Understanding the derivative of an inverse function can be simplified by using the Inverse Function Theorem. This theorem provides a convenient way to find the derivative of the inverse function without explicitly computing the inverse function itself. For a function \( f(x) \) that is differentiable and has an inverse function \( f^{-1}(x) \), the theorem states that the derivative of the inverse function at a point \( a \) is given by:

• \( (f^{-1})'(a) = \frac{1}{f'(f^{-1}(a))} \)
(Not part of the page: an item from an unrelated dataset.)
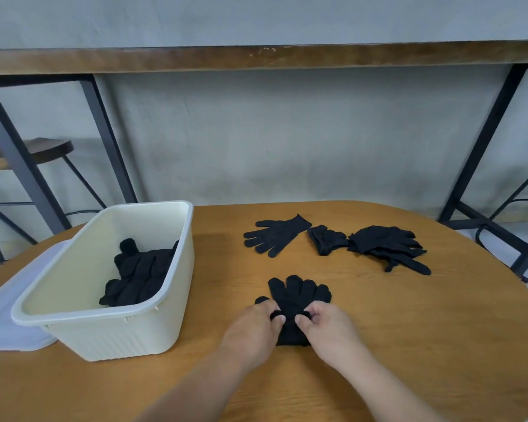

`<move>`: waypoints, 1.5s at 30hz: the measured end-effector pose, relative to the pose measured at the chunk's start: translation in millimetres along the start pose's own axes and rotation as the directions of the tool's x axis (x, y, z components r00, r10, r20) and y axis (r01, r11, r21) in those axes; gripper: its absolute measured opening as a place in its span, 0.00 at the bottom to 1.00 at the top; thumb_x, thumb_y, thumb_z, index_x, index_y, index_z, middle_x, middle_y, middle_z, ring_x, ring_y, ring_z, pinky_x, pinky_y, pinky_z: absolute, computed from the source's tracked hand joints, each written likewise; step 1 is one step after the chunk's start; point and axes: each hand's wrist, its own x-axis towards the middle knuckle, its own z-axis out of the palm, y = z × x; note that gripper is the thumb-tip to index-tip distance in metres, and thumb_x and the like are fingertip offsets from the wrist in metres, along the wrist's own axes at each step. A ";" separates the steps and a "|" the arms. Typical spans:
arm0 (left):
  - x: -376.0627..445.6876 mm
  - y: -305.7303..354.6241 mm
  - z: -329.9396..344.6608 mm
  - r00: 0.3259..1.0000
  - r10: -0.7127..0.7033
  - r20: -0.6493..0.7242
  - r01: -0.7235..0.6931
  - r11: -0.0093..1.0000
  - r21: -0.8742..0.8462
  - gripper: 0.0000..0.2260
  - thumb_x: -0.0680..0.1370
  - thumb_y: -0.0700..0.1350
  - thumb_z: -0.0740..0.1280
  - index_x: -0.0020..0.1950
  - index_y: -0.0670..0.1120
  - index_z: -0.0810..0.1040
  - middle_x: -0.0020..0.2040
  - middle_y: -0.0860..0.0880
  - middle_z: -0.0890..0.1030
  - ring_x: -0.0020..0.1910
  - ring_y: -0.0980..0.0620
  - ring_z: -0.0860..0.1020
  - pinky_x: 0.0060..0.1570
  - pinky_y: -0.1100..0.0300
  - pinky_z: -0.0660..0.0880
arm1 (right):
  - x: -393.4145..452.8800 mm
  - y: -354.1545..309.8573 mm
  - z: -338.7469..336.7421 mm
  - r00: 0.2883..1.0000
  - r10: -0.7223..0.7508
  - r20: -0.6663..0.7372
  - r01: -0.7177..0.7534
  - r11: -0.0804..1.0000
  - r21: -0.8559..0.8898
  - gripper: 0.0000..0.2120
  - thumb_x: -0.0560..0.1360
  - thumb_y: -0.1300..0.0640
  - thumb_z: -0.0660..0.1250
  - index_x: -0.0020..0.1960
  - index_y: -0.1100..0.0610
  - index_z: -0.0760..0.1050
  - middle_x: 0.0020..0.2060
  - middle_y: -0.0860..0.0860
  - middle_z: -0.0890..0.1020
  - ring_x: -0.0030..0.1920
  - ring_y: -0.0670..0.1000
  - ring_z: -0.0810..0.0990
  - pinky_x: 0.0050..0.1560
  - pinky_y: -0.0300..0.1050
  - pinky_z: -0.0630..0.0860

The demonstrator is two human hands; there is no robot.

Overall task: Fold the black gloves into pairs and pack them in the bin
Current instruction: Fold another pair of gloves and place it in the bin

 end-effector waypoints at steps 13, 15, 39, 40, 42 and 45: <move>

To apply this, you first need to find \( x \) such that \( f(x) = a \) and compute \( f'(x) \). Then, take the reciprocal of \( f'(x) \) at this point. This approach is efficient and avoids the complexity of directly solving for the inverse function. This method is particularly useful when dealing with functions where finding the explicit inverse is challenging, as in our example \( f(x) = x + \sqrt{x} \).

Implicit differentiation is a powerful tool in calculus used to find derivatives of functions that are not easily expressed explicitly. It involves differentiating both sides of an equation with respect to a variable, treating other variables as functions of that variable. This method is invaluable when dealing with functions defined implicitly, such as when \( y = x + \sqrt{x} \) needs rearranging to find \( x \) in terms of \( y \).
In the given exercise, we utilized implicit differentiation to handle the complexity that arises from the presence of a square root. By rewriting \( y = x + \sqrt{x} \) and squaring both sides, you simplify the equation, making it possible to differentiate and solve for derivatives without isolating \( x \). This results in more straightforward algebraic manipulation, leading to the successful application of the Inverse Function Theorem. Implicit differentiation allows solving equations where direct differentiation would be cumbersome or impossible.

Solving quadratic equations is a common task in algebra, and these equations are characterized by the general form \( ax^2 + bx + c = 0 \). There are several methods to solve quadratic equations:

• Factoring: This method involves expressing the quadratic equation as a product of its linear factors.
• Quadratic formula: For any quadratic equation \( ax^2 + bx + c = 0 \), you can find the roots using \( x = \frac{-b \pm \sqrt{b^2 - 4ac}}{2a} \).
• Completing the square: This involves rewriting the quadratic in the form \( (x - p)^2 = q \), simplifying solving for \( x \).

In our exercise, solving the equation \( y^2 + y = 2 \) using quadratic techniques is pivotal. Either factoring or employing the quadratic formula gives solutions, allowing you to determine \( y \) values that correlate with \( x \) values in the context of inverse functions. In this particular problem, being able to identify the correct root, where \( y \) is non-negative, was a key step, reinforcing the relevance of quadratic skills across different mathematical areas.